Chelsea face Everton at Stamford Bridge on Saturday evening, and after an upturn in form, and some extremely good recent performances, the spirits are high.
The win and performance away at Southampton was extremely impressive, and after early season woes defensively, the side now look well drilled and organised in the new system.
The results against Manchester United and Southampton with an unchanged side will likely mean that we see this eleven fielded from the off again, and to be fair there is no one that is droppable after those matches.
After four matches without a victory, Everton got back to winning ways last time out with a 2-0 success at home to West Ham. They are likely to line up in a 4-2-3-1 formation. After an excellent start to the season they had dropped of prior to last weekend, and will now be looking to kick on again.

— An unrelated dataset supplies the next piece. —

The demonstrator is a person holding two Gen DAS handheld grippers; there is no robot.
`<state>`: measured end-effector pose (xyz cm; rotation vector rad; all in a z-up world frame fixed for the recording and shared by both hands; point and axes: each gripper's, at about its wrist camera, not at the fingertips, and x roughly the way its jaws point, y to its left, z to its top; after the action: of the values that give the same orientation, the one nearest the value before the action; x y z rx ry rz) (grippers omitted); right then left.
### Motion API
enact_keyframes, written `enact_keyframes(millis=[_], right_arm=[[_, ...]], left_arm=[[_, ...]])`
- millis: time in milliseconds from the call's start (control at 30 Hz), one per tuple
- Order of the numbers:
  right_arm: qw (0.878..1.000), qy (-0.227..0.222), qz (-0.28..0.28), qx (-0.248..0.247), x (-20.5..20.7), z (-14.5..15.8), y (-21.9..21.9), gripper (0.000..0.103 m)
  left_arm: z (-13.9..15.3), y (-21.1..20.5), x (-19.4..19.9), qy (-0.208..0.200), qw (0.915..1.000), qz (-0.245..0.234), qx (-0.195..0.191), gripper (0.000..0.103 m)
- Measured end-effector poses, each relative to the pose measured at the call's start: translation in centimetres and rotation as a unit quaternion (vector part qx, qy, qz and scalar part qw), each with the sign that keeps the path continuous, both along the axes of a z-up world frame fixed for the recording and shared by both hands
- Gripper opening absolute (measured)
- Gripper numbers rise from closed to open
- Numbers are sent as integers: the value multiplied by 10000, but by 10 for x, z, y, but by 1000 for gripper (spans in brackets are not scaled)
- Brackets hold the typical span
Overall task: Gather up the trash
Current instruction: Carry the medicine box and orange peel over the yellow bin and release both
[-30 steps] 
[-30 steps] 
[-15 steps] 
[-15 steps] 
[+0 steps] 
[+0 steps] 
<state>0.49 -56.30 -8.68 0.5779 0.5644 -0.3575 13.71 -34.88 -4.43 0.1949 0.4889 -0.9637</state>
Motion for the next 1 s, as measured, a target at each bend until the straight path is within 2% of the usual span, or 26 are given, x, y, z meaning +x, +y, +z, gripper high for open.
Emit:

Key areas tactically will be how the flanks are marshalled, and whether Everton can be drawn out. The first point here is of interest, as Oviedo, and particularly Coleman provide a key source of width going forward for Everton. In our current system, the opposition full backs will need to be tracked by our two wingers, likely to be Pedro and Hazard. Conte may well put Pedro on the right to face up to Coleman who in recent matches has ventured furthest forward of Everton’s full backs, but the point here is that either are likely to punish us if given the freedom to roam untracked. With the likelihood of a 2v3 situation in Everton’s favour in the centre of the pitch, we cannot afford to have to pull Kante or Matic into wide areas to pick up an untracked full back.
As to the second point, against both Manchester United and Southampton, we were able to counter attack with great success, especially against Southampton. This now looks like a key attribute to our forward play. The main reason this worked was that Southampton enjoyed periods of possession that we defended perfectly, forcing them wide and making them commit more players, this left the space for us to counter attack into. Everton may not be as keen to play this game as they are away from home and under less pressure to play for a win. For instance in their 1-1 draw away against Manchester City, they only had 27% off the possession and were in their own half for the majority of the match. In our win at St Mary’s, we had 45% of the possession. So it becomes a different test of our system tactically if we have to break down a side that is sitting deeper and reluctant to push up. In their draw away at the Etihad, Koeman employed slightly different tactics. Playing against a back three, Coleman and Oviedo were used less, and diagonal balls were hit out to their wingers to try and use the space wide and stretched the Manchester City central defenders, with their wing backs unable to cover them as they were further up the pitch. This may be a tactic we will have to be aware off if Everton do end up being pinned back. This is especially the case with the rapid Bolasie likely to be one of their wide players.
This will be the 17th meeting between the sides, with Chelsea on top with 68 wins. We faced each other three times last season, with Everton knocking us out of the FA Cup in the quarter finals with a 2-0 win at Goodison park, where they also turned us over 3-1 in the league. The reverse fixture at Stamford Bridge was a 3-3 draw. We do however have an excellent record against the Evertonians at Stamford Bridge, with 39 wins and only 12 defeats in the league, with 25 draws. It is also 22 years since Everton won at the Bridge, and we have a 21 match unbeaten run against them at home in the league. Everton have taken six draws out of their last ten visits though, including another 3-3 in 09/10. Prior to our draw last season, we had won the previous four meetings at home. Chelsea have also netted the most goals against Everton, so there are plenty of good omens for a home win here.